Mi forma preferida de viajar

“Yo necesitaba de una forma económica y confiable para viajar: el intercambio de casas fue la solución ideal para mí”.

Foto de perfil da Andrea, fundadora da BeLocalAndrea Aguiar* 

Siempre me gustó viajar. Cuando aumentó mi familia, aumentaron mis gastos y responsabilidades y comencé a buscar formas alternativas para continuar viajando como antes, sin salir de la comodidad y la seguridad, sabiendo que mi casa estaría en buenas manos y preservando nuestro presupuesto familiar. Yo necesitaba de una forma económica y confiable para viajar: el intercambio de casas fue la solución ideal para mí.

Antes, cuando viajábamos de vacaciones, siempre me daba miedo ver la deuda de mi tarjeta de crédito el mes siguiente. Los costos de los hospedajes llegaban a ser más del 50% de todos mis gastos de viaje, sin hablar de las tarifas extras, como el minibar, internet, etc. Esa limitación en el presupuesto nos obligaba a limitar el número de viajes al año. A penas terminábamos de pagar las cuotas del primer viaje cuando ya comenzábamos a pagar las del próximo, sin respiro para nuestro presupuesto. El entusiasmo por los viajes siempre estaba acompañado de un sentimiento de culpa debido a los gastos. El intercambio de casas cambió eso de forma radical. El tiempo de viaje paso a depender del tiempo que teníamos libre en el trabajo, y no de nuestra disponibilidad financiera. Volvimos a viajar más, y lo que es mejor, sin miedo de endeudarnos con nuestras tarjetas de crédito.

Y eso no solo fue economizando en hoteles, también disfrutamos de la comodidad para realizar comidas rápidas en casa, haciendo compras en los mercados locales y preparando todo en una cocina de verdad. Quién tiene hijos o alguna restricción alimenticia sabe el gran valor de eso. Y quien tiene una gran familia sabe que comer todos los días en restaurantes es poco práctico.
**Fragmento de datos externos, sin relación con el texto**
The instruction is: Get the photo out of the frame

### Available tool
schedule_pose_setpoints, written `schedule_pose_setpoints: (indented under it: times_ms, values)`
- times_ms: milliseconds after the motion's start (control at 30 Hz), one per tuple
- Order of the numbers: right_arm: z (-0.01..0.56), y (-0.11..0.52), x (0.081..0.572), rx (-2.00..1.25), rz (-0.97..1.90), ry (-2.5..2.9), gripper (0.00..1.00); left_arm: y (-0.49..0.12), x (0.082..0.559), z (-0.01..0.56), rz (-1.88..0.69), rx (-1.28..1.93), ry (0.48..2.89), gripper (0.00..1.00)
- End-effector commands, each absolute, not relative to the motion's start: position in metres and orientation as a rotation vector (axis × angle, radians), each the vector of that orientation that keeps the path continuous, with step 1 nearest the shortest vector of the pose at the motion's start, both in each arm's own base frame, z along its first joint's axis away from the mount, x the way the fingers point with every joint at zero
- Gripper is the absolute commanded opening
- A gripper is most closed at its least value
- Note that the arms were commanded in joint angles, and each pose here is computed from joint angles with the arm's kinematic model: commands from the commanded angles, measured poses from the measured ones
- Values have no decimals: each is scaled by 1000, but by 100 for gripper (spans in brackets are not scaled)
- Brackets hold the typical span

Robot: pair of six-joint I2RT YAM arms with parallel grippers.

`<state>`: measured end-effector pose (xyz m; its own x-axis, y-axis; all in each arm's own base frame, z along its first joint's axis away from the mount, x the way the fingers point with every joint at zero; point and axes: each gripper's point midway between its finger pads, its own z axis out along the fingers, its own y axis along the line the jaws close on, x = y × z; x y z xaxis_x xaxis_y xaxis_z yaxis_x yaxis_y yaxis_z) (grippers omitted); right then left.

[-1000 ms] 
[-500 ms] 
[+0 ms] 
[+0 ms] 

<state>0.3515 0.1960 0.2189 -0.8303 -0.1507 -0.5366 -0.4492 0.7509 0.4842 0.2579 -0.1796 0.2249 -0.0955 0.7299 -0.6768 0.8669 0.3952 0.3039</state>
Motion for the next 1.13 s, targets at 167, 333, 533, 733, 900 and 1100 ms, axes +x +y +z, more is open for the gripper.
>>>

Nos gusta tanto esa forma de viajar que incluso, cuando el presupuesto es más suelto, seguimos optando por hacer intercambios. Aprovechamos esos ahorros para frecuentar buenos restaurantes, hacer paseos más costosos y hacer un poco de compras.

Y por supuesto, al principio estábamos un poco inseguros, pero, las buenas experiencias se han repetido y hemos adquirido una gran confianza en esta forma de viajar que nos ha permitido conocer muchos lugares sin dañar el presupuesto de nuestra familia.